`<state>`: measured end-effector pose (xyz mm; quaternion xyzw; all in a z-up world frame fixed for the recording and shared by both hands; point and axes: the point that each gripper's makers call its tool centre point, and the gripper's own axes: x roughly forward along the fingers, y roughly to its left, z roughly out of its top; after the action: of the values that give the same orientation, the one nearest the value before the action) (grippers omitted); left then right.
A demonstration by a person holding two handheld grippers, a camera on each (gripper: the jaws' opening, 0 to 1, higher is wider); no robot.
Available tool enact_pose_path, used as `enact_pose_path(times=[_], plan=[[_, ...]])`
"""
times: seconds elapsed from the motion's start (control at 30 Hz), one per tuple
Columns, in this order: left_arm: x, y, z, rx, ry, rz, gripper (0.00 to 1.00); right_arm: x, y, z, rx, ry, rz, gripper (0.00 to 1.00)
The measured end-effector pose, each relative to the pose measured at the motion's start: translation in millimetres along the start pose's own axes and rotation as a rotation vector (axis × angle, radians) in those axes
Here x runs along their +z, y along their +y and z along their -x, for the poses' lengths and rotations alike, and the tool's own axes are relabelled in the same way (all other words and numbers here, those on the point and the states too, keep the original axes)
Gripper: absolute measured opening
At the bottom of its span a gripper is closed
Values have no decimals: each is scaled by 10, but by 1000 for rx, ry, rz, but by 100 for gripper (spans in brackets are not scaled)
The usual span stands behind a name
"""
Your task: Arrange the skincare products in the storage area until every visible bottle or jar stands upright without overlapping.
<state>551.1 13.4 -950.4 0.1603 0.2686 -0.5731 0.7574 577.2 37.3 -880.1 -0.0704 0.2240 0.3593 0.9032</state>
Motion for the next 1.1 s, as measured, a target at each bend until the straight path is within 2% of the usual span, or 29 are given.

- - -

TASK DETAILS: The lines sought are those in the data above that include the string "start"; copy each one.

COMPLETED TASK:
times: seconds elapsed from the motion's start (control at 30 Hz), one per tuple
The measured end-effector pose, each relative to the pose measured at the motion's start: translation in millimetres along the start pose's own axes and rotation as a rotation vector (axis × angle, radians) in those axes

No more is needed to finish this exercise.